2. **Global provider** — libraries call `otel.Tracer(...)` / `otel.Meter(...)` / `global.Logger(...)` which consult the process-wide global provider. The application sets that global once at startup.
## Decision
Use the **OTel global provider** strategy. Micro-libs obtain tracers, meters, and loggers from the OTel global API. `telemetry.New(...)` sets all three globals:
```go
otel.SetTracerProvider(tp) // traces
otel.SetMeterProvider(mp) // metrics
global.SetLoggerProvider(lp) // logs (go.opentelemetry.io/otel/log/global)
```
This means:
- Libraries have zero SDK dependency. They only import `go.opentelemetry.io/otel` (and sub-packages for metric/log API).
- Before `telemetry.New` is called, all OTel calls in libraries are no-ops — correct behavior in unit tests and in applications that don't use telemetry.
- After `telemetry.New` is called, all OTel calls in libraries automatically route to the real OTLP exporters with no code change required in the libraries.
Explicit injection was considered but rejected because:
- It forces every library constructor to accept provider arguments even when the application doesn't use telemetry.
- It makes the calling code more verbose (every `New(logger, cfg, tracerProvider, meterProvider, ...)`) without clear benefit in a single-process application.
- The global approach is the design intent of the OTel Go project for application-level bootstrap.
## Consequences
- The global providers are process-global mutable state. Tests that call `telemetry.New` will affect other tests running in the same process if tests run in parallel. The test suite uses a fake collector and short shutdown timeouts to mitigate this.

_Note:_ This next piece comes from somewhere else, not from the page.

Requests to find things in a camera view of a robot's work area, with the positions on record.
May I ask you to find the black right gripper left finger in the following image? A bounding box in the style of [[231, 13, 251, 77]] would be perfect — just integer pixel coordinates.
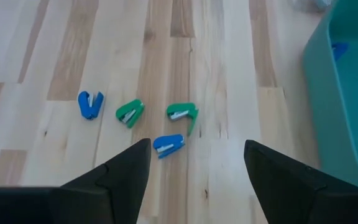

- If a library is used in a context where the global provider has not been set (e.g., a library test), all OTel calls are no-ops. This is correct and expected.
- Applications that use multiple `telemetry.New` calls (e.g., a misconfigured init) will overwrite the globals. Only one call to `telemetry.New` should occur per process.
- The `go.opentelemetry.io/otel/log/global` package is a separate import from `go.opentelemetry.io/otel` because the log signal API was stabilized later. Libraries using the log API must import the `log/global` sub-package for `global.SetLoggerProvider`.